== Brief ==
Transcribe each entry exactly, without pictures.
BEGIN Data provided
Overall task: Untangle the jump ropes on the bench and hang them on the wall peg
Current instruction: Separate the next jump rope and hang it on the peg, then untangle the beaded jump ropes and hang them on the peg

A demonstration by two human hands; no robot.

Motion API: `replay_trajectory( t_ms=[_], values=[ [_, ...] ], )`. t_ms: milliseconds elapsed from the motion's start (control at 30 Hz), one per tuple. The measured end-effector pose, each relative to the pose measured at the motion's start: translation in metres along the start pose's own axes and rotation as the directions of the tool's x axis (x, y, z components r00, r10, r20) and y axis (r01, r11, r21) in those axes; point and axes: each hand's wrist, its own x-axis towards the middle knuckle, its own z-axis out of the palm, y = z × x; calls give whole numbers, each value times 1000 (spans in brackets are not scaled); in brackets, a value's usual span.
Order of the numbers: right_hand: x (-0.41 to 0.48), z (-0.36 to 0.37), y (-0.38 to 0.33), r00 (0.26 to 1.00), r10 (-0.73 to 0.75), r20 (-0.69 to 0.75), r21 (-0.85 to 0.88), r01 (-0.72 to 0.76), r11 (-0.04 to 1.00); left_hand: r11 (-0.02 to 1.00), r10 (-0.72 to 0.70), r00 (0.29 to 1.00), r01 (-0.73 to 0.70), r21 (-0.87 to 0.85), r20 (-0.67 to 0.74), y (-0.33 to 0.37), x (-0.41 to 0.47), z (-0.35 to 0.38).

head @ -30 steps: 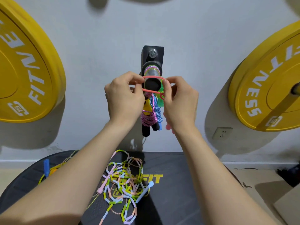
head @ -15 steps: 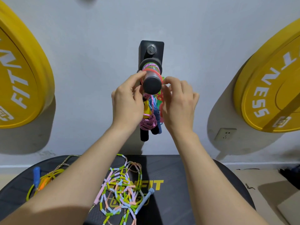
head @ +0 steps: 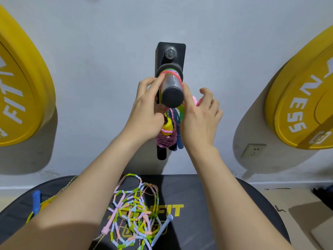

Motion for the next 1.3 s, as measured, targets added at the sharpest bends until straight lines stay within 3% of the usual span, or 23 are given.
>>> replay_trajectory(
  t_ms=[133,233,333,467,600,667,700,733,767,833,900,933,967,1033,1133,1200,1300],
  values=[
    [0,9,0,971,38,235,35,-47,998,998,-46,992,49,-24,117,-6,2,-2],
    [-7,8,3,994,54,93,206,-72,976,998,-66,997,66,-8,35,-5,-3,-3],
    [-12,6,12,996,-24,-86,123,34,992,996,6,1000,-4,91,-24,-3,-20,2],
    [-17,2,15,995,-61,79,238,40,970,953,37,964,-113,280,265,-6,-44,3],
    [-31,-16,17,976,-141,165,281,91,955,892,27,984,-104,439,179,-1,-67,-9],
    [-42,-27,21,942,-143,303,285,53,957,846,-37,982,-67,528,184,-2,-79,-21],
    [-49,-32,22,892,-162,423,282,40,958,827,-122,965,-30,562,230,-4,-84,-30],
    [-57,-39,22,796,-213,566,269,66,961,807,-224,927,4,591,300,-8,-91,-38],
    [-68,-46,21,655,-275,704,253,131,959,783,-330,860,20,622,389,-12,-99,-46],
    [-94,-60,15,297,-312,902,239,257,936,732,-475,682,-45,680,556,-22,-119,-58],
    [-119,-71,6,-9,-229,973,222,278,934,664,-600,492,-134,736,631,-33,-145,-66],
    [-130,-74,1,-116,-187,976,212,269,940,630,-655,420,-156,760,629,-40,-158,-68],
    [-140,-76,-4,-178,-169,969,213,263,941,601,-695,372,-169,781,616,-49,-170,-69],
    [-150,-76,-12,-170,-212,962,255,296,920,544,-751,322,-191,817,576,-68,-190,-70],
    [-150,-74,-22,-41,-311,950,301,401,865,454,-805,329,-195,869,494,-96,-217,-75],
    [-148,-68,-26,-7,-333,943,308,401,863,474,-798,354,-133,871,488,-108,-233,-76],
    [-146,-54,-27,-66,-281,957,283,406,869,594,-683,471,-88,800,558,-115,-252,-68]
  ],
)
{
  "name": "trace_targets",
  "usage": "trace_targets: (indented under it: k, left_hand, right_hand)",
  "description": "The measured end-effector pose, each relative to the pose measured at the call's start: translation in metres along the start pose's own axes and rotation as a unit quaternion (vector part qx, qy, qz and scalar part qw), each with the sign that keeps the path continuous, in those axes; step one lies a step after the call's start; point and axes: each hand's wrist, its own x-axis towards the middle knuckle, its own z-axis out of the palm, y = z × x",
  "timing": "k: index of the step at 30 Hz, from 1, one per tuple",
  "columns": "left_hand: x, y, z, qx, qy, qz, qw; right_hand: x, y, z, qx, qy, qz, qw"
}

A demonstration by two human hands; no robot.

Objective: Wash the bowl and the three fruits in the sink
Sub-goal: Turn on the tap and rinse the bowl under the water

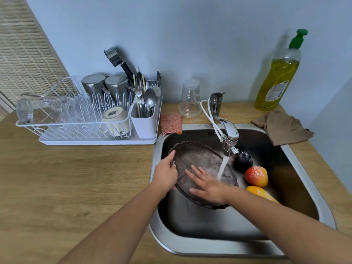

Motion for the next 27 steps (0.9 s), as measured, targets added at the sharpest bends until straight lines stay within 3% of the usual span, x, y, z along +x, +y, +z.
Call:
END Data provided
== Answer area ==
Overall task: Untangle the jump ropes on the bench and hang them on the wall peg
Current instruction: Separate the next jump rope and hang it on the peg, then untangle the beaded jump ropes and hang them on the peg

A demonstration by two human hands; no robot.

Motion API: `replay_trajectory( t_ms=[_], values=[ [_, ...] ], )`. t_ms: milliseconds elapsed from the motion's start (control at 30 Hz), one per tuple. The measured end-effector pose, each relative to the pose measured at the motion's start: translation in metres along the start pose's own axes and rotation as the directions of the tool's x axis (x, y, z components r00, r10, r20) and y axis (r01, r11, r21) in those axes; point and axes: each hand's wrist, its own x-axis towards the middle knuckle, its own z-axis out of the palm, y = z × x; calls give whole numbers, each value times 1000 (spans in brackets are not scaled); in brackets, a value's usual span.
Order of the numbers: right_hand: x (-0.41 to 0.48), z (-0.36 to 0.37), y (-0.38 to 0.33), r00 (0.26 to 1.00), r10 (-0.73 to 0.75), r20 (-0.69 to 0.75), r21 (-0.85 to 0.88), r01 (-0.72 to 0.76), r11 (-0.04 to 1.00); left_hand: r11 (-0.02 to 1.00), r10 (-0.72 to 0.70), r00 (0.29 to 1.00), r01 (-0.73 to 0.70), r21 (-0.87 to 0.85), r20 (-0.67 to 0.74), y (-0.33 to 0.37), x (-0.41 to 0.47), z (-0.35 to 0.38).

head @ -30 steps: 
head @ -15 steps: 
head @ +0 steps: 

Motion for the next 1.3 s, as measured, targets added at the sharpest bends until straight lines stay within 3% of the usual span, or 23 are given.
>>> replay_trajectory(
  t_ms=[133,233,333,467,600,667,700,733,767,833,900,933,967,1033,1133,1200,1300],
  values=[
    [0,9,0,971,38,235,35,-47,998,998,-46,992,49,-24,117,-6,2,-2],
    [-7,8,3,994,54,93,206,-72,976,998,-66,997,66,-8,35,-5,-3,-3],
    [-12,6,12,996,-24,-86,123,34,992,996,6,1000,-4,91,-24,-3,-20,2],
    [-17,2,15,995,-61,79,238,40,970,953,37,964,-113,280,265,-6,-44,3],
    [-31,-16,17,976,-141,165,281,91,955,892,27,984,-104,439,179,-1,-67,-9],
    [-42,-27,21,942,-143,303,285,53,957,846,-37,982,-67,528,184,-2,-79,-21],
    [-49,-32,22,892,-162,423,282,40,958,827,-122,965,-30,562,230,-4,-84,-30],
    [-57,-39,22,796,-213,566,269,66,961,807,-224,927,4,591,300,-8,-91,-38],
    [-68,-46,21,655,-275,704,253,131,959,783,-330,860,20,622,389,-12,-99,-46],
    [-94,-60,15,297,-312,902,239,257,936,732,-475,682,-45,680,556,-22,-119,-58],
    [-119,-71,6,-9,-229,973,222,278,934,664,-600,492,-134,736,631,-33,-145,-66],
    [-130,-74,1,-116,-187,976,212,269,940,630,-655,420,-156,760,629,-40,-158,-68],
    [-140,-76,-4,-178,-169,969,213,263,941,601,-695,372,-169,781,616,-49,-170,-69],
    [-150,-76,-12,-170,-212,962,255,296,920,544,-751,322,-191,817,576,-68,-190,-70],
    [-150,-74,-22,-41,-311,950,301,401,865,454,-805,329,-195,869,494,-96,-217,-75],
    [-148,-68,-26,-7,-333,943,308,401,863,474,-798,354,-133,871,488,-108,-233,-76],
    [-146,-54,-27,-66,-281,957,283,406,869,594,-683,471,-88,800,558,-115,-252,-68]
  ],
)
{
  "name": "trace_targets",
  "usage": "trace_targets: (indented under it: k, left_hand, right_hand)",
  "description": "The measured end-effector pose, each relative to the pose measured at the call's start: translation in metres along the start pose's own axes and rotation as a unit quaternion (vector part qx, qy, qz and scalar part qw), each with the sign that keeps the path continuous, in those axes; step one lies a step after the call's start; point and axes: each hand's wrist, its own x-axis towards the middle knuckle, its own z-axis out of the palm, y = z × x",
  "timing": "k: index of the step at 30 Hz, from 1, one per tuple",
  "columns": "left_hand: x, y, z, qx, qy, qz, qw; right_hand: x, y, z, qx, qy, qz, qw"
}

A demonstration by two human hands; no robot.

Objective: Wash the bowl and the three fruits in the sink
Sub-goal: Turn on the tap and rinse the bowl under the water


Motion for the next 27 steps (0.9 s), as measured, targets added at the sharpest bends until straight lines stay within 3% of the usual span, x, y, z along +x, +y, +z.
Call:

The complete answer has been given.